* Task to complete: From the first line of the data through the line containing "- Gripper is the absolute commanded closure", return each line exactly.

Available data START

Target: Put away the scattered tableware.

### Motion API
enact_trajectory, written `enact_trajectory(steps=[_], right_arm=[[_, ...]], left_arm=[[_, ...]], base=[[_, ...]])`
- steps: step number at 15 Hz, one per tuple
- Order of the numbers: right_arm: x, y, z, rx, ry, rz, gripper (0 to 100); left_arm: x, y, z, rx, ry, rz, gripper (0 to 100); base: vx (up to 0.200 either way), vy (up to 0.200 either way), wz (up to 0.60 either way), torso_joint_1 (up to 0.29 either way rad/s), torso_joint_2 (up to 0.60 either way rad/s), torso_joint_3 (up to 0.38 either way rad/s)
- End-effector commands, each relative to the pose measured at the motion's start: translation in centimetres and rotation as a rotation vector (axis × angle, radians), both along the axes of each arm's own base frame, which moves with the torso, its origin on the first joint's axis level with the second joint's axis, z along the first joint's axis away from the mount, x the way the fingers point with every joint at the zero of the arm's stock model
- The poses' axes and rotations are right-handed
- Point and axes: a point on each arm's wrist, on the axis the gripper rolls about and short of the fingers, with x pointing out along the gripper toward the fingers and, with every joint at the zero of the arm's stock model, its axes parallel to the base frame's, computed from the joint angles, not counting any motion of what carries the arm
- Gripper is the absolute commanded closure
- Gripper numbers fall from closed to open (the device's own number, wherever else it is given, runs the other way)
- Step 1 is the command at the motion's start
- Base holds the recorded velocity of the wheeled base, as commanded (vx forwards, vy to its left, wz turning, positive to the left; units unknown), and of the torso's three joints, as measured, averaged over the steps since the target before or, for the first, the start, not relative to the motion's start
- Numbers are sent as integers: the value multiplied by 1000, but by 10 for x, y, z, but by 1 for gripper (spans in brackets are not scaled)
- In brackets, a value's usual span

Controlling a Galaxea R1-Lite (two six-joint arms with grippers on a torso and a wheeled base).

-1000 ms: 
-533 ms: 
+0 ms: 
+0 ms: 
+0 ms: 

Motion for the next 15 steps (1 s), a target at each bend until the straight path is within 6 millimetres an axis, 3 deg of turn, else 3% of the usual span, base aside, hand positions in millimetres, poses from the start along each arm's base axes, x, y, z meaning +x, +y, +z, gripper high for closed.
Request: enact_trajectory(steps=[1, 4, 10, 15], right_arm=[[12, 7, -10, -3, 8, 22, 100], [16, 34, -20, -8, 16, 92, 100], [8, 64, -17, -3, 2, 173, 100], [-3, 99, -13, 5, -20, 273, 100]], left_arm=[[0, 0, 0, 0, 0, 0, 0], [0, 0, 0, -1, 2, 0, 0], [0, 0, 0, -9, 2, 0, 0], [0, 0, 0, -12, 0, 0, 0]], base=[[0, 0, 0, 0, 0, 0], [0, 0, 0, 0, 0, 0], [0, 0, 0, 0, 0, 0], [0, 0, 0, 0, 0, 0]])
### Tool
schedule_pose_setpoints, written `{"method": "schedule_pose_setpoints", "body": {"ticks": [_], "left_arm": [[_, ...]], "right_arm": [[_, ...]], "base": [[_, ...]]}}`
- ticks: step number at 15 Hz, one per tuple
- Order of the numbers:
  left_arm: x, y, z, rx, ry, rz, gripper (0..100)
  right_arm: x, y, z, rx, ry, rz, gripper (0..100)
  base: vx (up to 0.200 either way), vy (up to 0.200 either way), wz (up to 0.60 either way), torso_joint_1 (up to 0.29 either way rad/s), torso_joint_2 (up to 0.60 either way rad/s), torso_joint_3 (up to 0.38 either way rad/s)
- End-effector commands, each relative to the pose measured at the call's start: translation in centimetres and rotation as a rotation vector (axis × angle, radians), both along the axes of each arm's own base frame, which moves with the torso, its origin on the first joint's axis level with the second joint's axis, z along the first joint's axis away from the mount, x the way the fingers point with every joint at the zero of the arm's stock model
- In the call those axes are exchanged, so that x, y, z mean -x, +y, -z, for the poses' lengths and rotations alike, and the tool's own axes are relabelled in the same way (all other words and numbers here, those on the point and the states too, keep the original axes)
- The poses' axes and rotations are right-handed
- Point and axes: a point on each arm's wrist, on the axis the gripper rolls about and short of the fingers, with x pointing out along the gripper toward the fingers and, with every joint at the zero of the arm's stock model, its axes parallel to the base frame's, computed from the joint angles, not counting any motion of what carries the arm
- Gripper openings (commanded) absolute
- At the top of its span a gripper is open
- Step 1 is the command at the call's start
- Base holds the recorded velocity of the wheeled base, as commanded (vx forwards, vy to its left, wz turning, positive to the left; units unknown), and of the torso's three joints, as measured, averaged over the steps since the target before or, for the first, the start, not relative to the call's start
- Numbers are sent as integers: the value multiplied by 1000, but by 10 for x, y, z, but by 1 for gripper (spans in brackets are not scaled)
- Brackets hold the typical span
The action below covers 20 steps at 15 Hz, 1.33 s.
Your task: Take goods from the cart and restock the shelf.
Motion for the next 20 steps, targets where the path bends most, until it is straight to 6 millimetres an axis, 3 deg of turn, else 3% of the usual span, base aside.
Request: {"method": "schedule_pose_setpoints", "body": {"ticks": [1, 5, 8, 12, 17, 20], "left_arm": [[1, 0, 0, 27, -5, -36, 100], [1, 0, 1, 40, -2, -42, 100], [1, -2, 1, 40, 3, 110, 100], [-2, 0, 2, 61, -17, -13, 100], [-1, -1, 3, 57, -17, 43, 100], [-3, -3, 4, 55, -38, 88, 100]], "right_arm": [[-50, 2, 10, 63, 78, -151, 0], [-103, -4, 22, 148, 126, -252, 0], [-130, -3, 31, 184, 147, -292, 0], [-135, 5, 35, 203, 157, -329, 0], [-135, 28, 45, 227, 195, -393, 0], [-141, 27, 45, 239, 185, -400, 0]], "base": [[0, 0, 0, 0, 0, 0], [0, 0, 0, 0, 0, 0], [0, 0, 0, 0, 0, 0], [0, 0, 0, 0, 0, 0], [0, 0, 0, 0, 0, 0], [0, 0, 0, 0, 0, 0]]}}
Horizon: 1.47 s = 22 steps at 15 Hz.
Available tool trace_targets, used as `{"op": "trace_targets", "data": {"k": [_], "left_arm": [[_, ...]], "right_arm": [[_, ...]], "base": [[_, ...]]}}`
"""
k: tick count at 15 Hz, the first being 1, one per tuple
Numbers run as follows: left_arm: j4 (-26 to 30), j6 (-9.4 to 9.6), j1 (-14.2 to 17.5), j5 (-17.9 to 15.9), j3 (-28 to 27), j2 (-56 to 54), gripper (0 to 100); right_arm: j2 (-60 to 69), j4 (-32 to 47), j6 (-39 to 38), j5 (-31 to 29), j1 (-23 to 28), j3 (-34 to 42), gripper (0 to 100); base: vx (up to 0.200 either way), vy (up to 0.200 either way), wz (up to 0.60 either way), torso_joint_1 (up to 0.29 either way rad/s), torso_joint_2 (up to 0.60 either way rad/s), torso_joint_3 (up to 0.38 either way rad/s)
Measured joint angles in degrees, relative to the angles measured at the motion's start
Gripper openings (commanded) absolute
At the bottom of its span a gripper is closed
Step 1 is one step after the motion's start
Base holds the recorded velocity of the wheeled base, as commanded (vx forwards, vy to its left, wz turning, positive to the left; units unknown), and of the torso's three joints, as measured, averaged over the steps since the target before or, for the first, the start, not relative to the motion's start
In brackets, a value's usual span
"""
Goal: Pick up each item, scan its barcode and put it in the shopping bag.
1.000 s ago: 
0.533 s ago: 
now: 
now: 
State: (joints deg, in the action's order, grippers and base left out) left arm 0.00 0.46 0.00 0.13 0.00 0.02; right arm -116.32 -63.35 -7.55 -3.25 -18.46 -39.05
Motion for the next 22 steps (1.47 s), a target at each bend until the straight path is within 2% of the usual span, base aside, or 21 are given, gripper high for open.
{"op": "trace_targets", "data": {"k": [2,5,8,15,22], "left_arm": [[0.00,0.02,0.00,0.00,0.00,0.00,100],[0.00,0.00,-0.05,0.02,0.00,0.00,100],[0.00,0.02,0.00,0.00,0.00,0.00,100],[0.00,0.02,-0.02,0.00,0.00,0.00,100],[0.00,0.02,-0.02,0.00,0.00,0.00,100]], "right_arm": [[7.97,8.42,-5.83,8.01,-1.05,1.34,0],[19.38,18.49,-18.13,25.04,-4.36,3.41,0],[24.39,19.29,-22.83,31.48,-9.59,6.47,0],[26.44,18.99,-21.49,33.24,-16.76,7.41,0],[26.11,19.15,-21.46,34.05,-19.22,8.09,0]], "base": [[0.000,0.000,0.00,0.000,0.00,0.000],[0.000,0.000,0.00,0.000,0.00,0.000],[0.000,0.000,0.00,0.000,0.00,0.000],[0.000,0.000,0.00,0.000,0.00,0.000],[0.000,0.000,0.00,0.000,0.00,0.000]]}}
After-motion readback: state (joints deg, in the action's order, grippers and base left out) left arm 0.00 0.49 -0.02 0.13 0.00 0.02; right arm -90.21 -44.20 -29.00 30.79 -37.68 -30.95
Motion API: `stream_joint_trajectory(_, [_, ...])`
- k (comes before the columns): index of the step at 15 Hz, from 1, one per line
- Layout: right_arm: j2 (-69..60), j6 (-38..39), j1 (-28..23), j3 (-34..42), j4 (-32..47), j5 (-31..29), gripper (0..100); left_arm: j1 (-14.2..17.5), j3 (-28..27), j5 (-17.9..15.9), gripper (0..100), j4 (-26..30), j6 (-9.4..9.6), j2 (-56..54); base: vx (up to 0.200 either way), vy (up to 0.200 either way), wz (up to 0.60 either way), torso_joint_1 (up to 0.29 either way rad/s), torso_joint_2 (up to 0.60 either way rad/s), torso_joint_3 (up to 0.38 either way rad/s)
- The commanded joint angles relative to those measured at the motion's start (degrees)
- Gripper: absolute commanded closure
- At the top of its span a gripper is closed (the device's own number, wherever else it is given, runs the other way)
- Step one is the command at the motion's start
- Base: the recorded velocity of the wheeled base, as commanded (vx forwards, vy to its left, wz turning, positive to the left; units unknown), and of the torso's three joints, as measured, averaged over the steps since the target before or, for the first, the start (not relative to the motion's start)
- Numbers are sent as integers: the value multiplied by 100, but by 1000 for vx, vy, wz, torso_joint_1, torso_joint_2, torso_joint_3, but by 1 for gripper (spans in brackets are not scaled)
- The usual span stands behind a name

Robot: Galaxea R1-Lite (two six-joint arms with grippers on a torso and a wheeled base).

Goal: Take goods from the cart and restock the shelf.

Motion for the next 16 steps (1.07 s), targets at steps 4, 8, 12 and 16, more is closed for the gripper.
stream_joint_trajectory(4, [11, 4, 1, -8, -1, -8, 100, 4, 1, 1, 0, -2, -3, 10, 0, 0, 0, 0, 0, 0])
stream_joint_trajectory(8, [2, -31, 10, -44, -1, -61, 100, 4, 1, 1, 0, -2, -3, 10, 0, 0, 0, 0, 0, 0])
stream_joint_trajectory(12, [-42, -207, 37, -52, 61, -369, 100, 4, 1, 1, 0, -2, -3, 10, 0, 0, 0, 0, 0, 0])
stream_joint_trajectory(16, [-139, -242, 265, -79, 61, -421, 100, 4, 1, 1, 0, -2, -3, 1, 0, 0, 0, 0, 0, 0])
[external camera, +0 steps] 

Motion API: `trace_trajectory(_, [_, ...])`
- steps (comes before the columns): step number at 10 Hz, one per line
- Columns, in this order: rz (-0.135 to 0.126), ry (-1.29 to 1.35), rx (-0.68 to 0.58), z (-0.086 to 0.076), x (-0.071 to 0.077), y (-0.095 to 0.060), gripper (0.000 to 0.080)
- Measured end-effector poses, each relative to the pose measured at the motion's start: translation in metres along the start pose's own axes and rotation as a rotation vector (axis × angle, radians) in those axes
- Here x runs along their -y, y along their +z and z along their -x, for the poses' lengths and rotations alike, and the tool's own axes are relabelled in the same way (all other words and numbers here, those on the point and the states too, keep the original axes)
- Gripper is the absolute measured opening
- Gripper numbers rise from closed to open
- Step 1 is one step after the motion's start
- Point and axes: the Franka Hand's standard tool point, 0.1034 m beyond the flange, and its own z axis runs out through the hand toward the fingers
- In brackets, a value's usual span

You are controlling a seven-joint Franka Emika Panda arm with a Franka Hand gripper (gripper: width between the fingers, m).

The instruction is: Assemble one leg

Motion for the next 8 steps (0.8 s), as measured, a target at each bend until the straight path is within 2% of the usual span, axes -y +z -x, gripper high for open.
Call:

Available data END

* Answer to this task:
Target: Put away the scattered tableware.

### Motion API
enact_trajectory, written `enact_trajectory(steps=[_], right_arm=[[_, ...]], left_arm=[[_, ...]], base=[[_, ...]])`
- steps: step number at 15 Hz, one per tuple
- Order of the numbers: right_arm: x, y, z, rx, ry, rz, gripper (0 to 100); left_arm: x, y, z, rx, ry, rz, gripper (0 to 100); base: vx (up to 0.200 either way), vy (up to 0.200 either way), wz (up to 0.60 either way), torso_joint_1 (up to 0.29 either way rad/s), torso_joint_2 (up to 0.60 either way rad/s), torso_joint_3 (up to 0.38 either way rad/s)
- End-effector commands, each relative to the pose measured at the motion's start: translation in centimetres and rotation as a rotation vector (axis × angle, radians), both along the axes of each arm's own base frame, which moves with the torso, its origin on the first joint's axis level with the second joint's axis, z along the first joint's axis away from the mount, x the way the fingers point with every joint at the zero of the arm's stock model
- The poses' axes and rotations are right-handed
- Point and axes: a point on each arm's wrist, on the axis the gripper rolls about and short of the fingers, with x pointing out along the gripper toward the fingers and, with every joint at the zero of the arm's stock model, its axes parallel to the base frame's, computed from the joint angles, not counting any motion of what carries the arm
- Gripper is the absolute commanded closure

No more output is needed here.